PROBLEM ▸
Write out every record below exactly, so that nothing differs from what is shown.

ENTRIES PROVIDED ▸
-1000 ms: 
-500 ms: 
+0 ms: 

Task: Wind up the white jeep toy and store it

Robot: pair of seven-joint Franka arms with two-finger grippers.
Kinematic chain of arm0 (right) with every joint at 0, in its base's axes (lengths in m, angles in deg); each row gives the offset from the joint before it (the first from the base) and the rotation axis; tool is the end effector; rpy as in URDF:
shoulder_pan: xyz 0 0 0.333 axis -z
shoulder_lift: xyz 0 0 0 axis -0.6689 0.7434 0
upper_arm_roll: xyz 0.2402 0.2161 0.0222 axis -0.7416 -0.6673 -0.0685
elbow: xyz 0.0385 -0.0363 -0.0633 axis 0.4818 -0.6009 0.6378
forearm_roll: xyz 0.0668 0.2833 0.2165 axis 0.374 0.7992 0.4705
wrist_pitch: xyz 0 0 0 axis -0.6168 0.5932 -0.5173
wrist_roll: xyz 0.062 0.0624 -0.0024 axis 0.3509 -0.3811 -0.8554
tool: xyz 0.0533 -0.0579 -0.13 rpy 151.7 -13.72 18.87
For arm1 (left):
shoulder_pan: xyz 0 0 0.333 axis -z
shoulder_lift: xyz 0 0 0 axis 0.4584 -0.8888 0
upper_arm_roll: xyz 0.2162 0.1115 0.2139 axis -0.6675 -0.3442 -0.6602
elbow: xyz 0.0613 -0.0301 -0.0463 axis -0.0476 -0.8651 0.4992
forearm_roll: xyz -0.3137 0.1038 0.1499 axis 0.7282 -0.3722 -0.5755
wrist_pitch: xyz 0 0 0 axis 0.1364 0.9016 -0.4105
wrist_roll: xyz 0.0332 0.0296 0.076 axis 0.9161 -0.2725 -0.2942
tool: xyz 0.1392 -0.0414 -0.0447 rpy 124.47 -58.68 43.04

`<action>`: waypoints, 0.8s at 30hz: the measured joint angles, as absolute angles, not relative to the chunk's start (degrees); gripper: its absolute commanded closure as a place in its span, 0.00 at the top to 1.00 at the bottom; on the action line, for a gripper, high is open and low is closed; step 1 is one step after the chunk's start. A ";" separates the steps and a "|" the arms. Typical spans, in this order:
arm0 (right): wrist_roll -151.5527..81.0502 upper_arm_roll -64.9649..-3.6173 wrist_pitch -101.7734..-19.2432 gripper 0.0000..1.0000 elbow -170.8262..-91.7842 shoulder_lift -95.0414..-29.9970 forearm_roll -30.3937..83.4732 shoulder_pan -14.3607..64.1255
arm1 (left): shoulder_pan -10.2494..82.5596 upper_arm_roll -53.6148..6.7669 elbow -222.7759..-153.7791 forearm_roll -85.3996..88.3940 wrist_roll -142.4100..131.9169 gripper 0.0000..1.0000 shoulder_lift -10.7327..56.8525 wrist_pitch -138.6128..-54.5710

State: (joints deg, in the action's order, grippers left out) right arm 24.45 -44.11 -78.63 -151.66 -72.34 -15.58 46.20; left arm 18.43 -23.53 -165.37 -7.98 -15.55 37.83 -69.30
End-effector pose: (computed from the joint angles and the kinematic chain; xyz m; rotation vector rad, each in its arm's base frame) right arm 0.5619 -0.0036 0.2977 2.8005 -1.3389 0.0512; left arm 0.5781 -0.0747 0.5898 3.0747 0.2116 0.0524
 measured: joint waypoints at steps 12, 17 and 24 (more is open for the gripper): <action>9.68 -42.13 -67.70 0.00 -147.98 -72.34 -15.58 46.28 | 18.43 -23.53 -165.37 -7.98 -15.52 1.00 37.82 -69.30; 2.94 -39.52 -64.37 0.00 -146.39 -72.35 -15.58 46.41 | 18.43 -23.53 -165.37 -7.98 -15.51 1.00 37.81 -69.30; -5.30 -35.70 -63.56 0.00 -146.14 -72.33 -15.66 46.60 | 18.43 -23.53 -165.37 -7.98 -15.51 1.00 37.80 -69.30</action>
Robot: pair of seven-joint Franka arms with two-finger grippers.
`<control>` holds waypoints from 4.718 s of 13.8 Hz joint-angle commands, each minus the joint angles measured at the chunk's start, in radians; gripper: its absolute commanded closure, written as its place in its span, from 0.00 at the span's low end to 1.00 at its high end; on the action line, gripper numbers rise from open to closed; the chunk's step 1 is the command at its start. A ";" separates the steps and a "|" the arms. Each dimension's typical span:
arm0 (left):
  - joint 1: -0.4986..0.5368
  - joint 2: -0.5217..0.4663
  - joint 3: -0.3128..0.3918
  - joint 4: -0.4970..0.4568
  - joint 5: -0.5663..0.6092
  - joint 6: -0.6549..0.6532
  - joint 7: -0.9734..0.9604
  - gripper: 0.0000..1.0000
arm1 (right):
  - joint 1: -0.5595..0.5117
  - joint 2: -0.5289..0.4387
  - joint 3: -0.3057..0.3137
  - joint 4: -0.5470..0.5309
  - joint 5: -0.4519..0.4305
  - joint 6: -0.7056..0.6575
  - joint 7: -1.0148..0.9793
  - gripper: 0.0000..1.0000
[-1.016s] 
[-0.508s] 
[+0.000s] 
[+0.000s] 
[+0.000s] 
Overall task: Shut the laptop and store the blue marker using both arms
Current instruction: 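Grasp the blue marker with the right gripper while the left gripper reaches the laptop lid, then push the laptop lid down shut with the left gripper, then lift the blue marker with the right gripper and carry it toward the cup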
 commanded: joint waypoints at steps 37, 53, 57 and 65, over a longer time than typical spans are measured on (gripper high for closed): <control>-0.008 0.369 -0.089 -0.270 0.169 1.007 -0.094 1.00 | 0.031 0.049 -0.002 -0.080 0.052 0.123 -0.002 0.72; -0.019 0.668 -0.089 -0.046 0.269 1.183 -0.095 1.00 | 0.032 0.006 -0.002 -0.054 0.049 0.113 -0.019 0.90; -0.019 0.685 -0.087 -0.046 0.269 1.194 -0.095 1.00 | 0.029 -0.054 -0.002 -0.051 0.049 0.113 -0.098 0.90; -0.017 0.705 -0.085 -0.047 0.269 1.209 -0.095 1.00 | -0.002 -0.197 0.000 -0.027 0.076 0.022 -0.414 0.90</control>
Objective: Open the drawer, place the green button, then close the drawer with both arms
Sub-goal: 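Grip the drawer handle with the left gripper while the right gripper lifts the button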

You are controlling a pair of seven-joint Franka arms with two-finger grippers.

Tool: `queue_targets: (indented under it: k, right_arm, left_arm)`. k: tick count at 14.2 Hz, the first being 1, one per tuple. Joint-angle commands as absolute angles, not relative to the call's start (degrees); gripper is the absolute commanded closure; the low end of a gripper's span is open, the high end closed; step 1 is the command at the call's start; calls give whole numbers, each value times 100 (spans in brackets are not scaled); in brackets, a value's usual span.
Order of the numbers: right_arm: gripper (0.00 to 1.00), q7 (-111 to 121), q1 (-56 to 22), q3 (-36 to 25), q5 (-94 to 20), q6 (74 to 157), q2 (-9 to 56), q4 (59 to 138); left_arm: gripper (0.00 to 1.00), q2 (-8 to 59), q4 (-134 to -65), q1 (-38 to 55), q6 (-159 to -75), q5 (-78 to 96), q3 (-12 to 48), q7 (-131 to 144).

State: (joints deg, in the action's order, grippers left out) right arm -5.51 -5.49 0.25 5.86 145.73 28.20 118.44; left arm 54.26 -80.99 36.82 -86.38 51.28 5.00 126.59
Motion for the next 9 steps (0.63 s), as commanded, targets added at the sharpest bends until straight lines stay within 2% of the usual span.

EXERCISE SOLUTION ▸
-1000 ms: 
-500 ms: 
+0 ms: 

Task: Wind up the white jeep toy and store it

Robot: pair of seven-joint Franka arms with two-finger grippers.
Kinematic chain of arm0 (right) with every joint at 0, in its base's axes (lengths in m, angles in deg); each row gives the offset from the joint before it (the first from the base) and the rotation axis; tool is the end effector; rpy as in URDF:
shoulder_pan: xyz 0 0 0.333 axis -z
shoulder_lift: xyz 0 0 0 axis -0.6689 0.7434 0
upper_arm_roll: xyz 0.2402 0.2161 0.0222 axis -0.7416 -0.6673 -0.0685
elbow: xyz 0.0385 -0.0363 -0.0633 axis 0.4818 -0.6009 0.6378
forearm_roll: xyz 0.0668 0.2833 0.2165 axis 0.374 0.7992 0.4705
wrist_pitch: xyz 0 0 0 axis -0.6168 0.5932 -0.5173
wrist_roll: xyz 0.062 0.0624 -0.0024 axis 0.3509 -0.3811 -0.8554
tool: xyz 0.0533 -0.0579 -0.13 rpy 151.7 -13.72 18.87
For arm1 (left):
shoulder_pan: xyz 0 0 0.333 axis -z
shoulder_lift: xyz 0 0 0 axis 0.4584 -0.8888 0
upper_arm_roll: xyz 0.2162 0.1115 0.2139 axis -0.6675 -0.3442 -0.6602
elbow: xyz 0.0613 -0.0301 -0.0463 axis -0.0476 -0.8651 0.4992
forearm_roll: xyz -0.3137 0.1038 0.1499 axis 0.7282 -0.3722 -0.5755
wrist_pitch: xyz 0 0 0 axis 0.1364 0.9016 -0.4105
wrist_roll: xyz 0.0332 0.0296 0.076 axis 0.9161 -0.2725 -0.2942
tool: xyz 0.1392 -0.0414 -0.0447 rpy 124.47 -58.68 43.04

`<action>`: waypoints, 0.8s at 30hz: the measured joint angles, as absolute angles, not relative to the chunk's start (degrees); gripper: its absolute commanded closure as a place in its span, 0.00 at the top to 1.00 at the bottom; on the action line, for a gripper, high is open and low is closed; step 1 is one step after the chunk's start. A ";" separates the steps and a "|" the arms. Typical spans, in this order:
arm0 (right): wrist_roll -151.5527..81.0502 upper_arm_roll -64.9649..-3.6173 wrist_pitch -101.7734..-19.2432 gripper 0.0000..1.0000 elbow -170.8262..-91.7842 shoulder_lift -95.0414..-29.9970 forearm_roll -30.3937..83.4732 shoulder_pan -14.3607..64.1255
arm1 (left): shoulder_pan -10.2494..82.5596 upper_arm_roll -53.6148..6.7669 elbow -222.7759..-153.7791 forearm_roll -85.3996..88.3940 wrist_roll -142.4100..131.9169 gripper 0.0000..1.0000 shoulder_lift -10.7327..56.8525 wrist_pitch -138.6128..-54.5710

State: (joints deg, in the action's order, grippers left out) right arm 24.45 -44.11 -78.63 -151.66 -72.34 -15.58 46.20; left arm 18.43 -23.53 -165.37 -7.98 -15.55 37.83 -69.30
End-effector pose: (computed from the joint angles and the kinematic chain; xyz m; rotation vector rad, each in its arm's base frame) right arm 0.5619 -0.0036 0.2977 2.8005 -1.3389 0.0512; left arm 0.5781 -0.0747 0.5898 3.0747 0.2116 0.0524
 measured: joint waypoints at steps 12, 17 and 24 (more is open for the gripper): <action>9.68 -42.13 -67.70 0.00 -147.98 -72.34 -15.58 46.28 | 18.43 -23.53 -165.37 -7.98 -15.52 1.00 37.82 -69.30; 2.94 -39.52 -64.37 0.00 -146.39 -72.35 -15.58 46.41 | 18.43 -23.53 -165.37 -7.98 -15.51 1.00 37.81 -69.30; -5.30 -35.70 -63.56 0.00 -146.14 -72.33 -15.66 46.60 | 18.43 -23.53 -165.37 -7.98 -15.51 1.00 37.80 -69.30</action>
Robot: pair of seven-joint Franka arms with two-finger grippers.
`<control>` holds waypoints from 4.718 s of 13.8 Hz joint-angle commands, each minus the joint angles measured at the chunk's start, in radians; gripper: its absolute commanded closure, written as its place in its span, from 0.00 at the span's low end to 1.00 at its high end; on the action line, gripper numbers rise from open to closed; the chunk's step 1 is the command at its start. A ";" separates the steps and a "|" the arms. Each dimension's typical span:
arm0 (left):
  - joint 1: -0.4986..0.5368
  - joint 2: -0.5217..0.4663
  - joint 3: -0.3128..0.3918
  - joint 4: -0.4970..0.4568
  - joint 5: -0.5663..0.6092
  - joint 6: -0.6549..0.6532
  - joint 7: -0.9734..0.9604
  - gripper: 0.0000..1.0000
arm1 (right):
  - joint 1: -0.5595..0.5117
  - joint 2: -0.5289..0.4387
  - joint 3: -0.3057..0.3137
  - joint 4: -0.5470..0.5309
  - joint 5: -0.4519..0.4305
  - joint 6: -0.7056..0.6575
  - joint 7: -1.0148..0.9793
  - gripper: 0.0000..1.0000
[-1.016s] 
[-0.508s] 
[+0.000s] 
[+0.000s] 
[+0.000s] 
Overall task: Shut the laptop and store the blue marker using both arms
Current instruction: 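Grasp the blue marker with the right gripper while the left gripper reaches the laptop lid, then push the laptop lid down shut with the left gripper, then lift the blue marker with the right gripper and carry it toward the cup
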 commanded: joint waypoints at steps 37, 53, 57 and 65, over a longer time than typical spans are measured on (gripper high for closed): <control>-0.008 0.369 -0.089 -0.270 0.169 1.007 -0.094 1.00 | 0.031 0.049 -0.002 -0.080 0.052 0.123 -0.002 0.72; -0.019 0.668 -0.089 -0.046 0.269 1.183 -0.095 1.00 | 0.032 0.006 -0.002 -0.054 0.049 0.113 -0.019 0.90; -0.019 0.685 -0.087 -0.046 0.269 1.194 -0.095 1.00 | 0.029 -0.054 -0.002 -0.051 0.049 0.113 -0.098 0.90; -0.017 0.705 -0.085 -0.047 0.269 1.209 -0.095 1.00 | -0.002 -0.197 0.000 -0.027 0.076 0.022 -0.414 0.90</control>
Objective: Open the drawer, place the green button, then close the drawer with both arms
Sub-goal: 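Grip the drawer handle with the left gripper while the right gripper lifts the button
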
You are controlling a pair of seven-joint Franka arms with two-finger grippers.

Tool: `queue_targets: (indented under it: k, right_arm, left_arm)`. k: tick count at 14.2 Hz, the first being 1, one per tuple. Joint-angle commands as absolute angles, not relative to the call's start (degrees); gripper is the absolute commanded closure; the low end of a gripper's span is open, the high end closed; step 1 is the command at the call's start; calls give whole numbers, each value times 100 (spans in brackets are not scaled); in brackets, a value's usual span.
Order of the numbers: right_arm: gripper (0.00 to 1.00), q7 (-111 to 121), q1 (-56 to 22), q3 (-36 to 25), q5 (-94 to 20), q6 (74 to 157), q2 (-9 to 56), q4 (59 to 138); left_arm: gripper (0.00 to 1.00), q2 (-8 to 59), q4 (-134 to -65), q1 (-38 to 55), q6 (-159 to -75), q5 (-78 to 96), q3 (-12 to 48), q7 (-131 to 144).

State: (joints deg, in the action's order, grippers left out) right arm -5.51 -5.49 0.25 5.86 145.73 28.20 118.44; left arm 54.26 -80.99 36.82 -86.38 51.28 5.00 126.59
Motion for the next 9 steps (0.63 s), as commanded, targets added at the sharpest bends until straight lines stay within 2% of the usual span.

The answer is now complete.